→ TASK BRIEF: Each entry should be restated word for word, with all pictures left out.

→ RECORDS FOR THE TASK:
•••
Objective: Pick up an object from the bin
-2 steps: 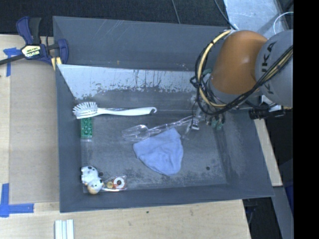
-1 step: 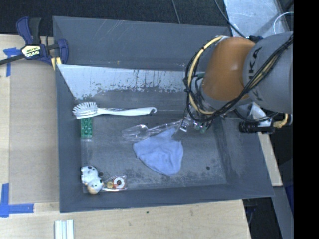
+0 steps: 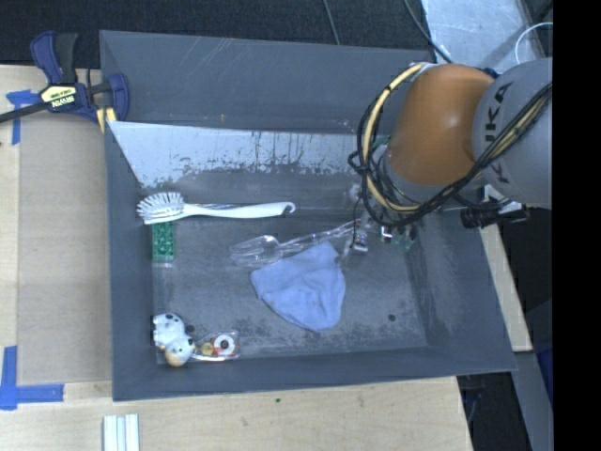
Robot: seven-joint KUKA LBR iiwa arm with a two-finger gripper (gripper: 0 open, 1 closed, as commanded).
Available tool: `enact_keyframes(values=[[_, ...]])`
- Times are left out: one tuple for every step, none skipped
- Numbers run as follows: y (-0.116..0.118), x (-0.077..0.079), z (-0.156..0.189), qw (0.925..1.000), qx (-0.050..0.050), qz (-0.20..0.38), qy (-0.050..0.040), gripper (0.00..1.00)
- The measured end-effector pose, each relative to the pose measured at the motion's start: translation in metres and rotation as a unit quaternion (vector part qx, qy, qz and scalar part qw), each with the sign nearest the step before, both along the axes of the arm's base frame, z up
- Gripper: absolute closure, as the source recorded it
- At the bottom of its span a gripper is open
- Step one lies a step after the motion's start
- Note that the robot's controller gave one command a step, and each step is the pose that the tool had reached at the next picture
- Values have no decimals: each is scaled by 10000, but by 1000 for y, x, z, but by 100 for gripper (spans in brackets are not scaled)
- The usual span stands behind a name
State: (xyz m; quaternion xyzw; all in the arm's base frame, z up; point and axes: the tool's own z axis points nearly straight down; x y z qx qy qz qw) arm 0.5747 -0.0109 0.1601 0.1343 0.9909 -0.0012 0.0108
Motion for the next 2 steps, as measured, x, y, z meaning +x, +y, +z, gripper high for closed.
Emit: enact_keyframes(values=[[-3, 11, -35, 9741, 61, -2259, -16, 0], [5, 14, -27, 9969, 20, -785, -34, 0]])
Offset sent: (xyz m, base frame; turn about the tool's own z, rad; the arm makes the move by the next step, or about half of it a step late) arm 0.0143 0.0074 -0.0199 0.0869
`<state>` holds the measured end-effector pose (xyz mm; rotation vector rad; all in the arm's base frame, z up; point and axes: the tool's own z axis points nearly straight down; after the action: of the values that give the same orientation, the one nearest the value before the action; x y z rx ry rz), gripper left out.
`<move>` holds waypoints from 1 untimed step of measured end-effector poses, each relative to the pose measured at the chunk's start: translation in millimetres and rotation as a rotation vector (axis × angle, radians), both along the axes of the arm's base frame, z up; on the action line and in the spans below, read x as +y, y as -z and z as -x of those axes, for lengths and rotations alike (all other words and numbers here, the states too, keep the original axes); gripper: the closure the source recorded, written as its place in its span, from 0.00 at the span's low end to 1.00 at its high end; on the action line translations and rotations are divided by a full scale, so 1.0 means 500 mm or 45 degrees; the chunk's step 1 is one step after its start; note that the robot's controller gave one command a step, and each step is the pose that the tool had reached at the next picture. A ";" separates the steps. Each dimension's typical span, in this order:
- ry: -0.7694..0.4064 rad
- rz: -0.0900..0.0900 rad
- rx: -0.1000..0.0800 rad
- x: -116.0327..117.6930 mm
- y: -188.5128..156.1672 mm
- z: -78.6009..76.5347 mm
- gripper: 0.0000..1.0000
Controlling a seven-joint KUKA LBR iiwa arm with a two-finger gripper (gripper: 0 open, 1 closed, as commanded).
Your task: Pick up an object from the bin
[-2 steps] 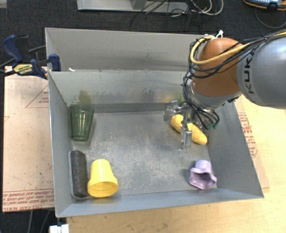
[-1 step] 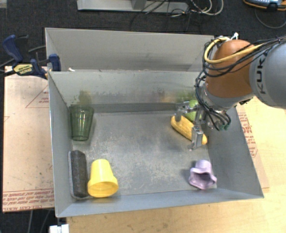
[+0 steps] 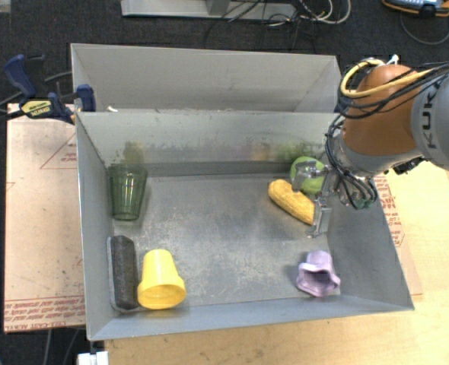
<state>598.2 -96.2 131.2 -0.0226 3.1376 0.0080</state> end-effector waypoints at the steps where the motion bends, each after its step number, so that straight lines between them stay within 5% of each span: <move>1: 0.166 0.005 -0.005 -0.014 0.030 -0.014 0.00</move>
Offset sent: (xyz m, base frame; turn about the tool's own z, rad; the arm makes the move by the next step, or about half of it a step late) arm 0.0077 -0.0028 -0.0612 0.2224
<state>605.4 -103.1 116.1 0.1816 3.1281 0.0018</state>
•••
→ WRITTEN REPLY:
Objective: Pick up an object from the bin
-2 steps: 
-1 step: 
+0 steps: 
Robot: seven-joint KUKA LBR iiwa arm with a two-finger gripper (gripper: 0 open, 1 closed, as commanded).
Available tool: `enact_keyframes(values=[[_, ...]])`
- Times are left out: one tuple for every step, none skipped
- Numbers run as follows: y (-0.116..0.118), x (-0.077..0.079), z (-0.156..0.189), qw (0.925..1.000), qx (-0.050..0.050), qz (-0.20..0.38), qy (-0.050..0.040), gripper (0.00..1.00)
- The measured end-effector pose, each relative to the pose measured at the motion's start: translation in metres and rotation as a unit quaternion (vector part qx, qy, qz and scalar part qw), each with the sign nearest the step before, both along the axes of the arm's base frame, z up
- Gripper: absolute closure, as the source recorded it
- At the bottom of its span a gripper is open
- Step one lies a step after the motion's start
- Note that the robot's controller gave one command a step, and each step is the pose that the tool had reached at the next picture
- Values have no decimals: each is scaled by 10000, but by 1000 for y, x, z, but by 100 for gripper (spans in brackets are not scaled)
- The usual span stands behind a name
State: (xyz m; quaternion xyzw; all in the arm's base frame, z up; point and axes: the tool's own z axis points nearly straight down; x y z qx qy qz qw) arm 0.5747 -0.0109 0.1601 0.1343 0.9909 -0.0012 0.0108
Motion for the next 2 steps, as measured, x, y, z meaning +x, +y, +z, gripper high for closed.
Emit: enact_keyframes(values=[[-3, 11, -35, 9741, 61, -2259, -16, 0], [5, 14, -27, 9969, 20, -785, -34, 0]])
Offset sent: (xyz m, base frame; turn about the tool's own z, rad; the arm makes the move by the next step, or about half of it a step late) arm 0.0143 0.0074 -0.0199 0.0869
`<state>` holds the measured end-effector pose (xyz mm; rotation vector rad; all in the arm's base frame, z up; point and axes: the tool's own z axis points nearly straight down; after the action: of the values that give the same orientation, the one nearest the value before the action; x y z rx ry rz), gripper left out.
`<move>` holds waypoints from 1 untimed step of measured end-effector poses, each relative to the pose measured at the chunk's start: translation in millimetres and rotation as a rotation vector (axis × angle, radians), both along the axes of the arm's base frame, z up; on the action line and in the spans below, read x as +y, y as -z and z as -x of those axes, for lengths and rotations alike (all other words and numbers here, the states too, keep the original axes); gripper: the closure the source recorded, written as its place in its span, from 0.00 at the span's low end to 1.00 at its high end; on the action line translations and rotations are divided by a full scale, so 1.0 means 500 mm or 45 degrees; the chunk's step 1 is one step after its start; note that the robot's controller gave one command a step, and each step is the pose that the tool had reached at the next picture. A ";" separates the steps. Each dimension's typical span, in this order:
- ry: -0.7694..0.4064 rad
- rz: -0.0900..0.0900 rad
- rx: -0.1000..0.0800 rad
- x: -116.0327..117.6930 mm
- y: -188.5128..156.1672 mm
- z: -78.6009..76.5347 mm
- gripper: 0.0000..1.0000
Controlling a seven-joint KUKA LBR iiwa arm with a two-finger gripper (gripper: 0 open, 1 closed, as commanded).
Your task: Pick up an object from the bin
[-2 steps] 
[-1 step] 
[+0 steps] 
<state>598.2 -96.2 131.2 -0.0226 3.1376 0.0080</state> end-effector waypoints at the steps where the motion bends, each after its step number, so that straight lines between them stay within 5% of each span: <move>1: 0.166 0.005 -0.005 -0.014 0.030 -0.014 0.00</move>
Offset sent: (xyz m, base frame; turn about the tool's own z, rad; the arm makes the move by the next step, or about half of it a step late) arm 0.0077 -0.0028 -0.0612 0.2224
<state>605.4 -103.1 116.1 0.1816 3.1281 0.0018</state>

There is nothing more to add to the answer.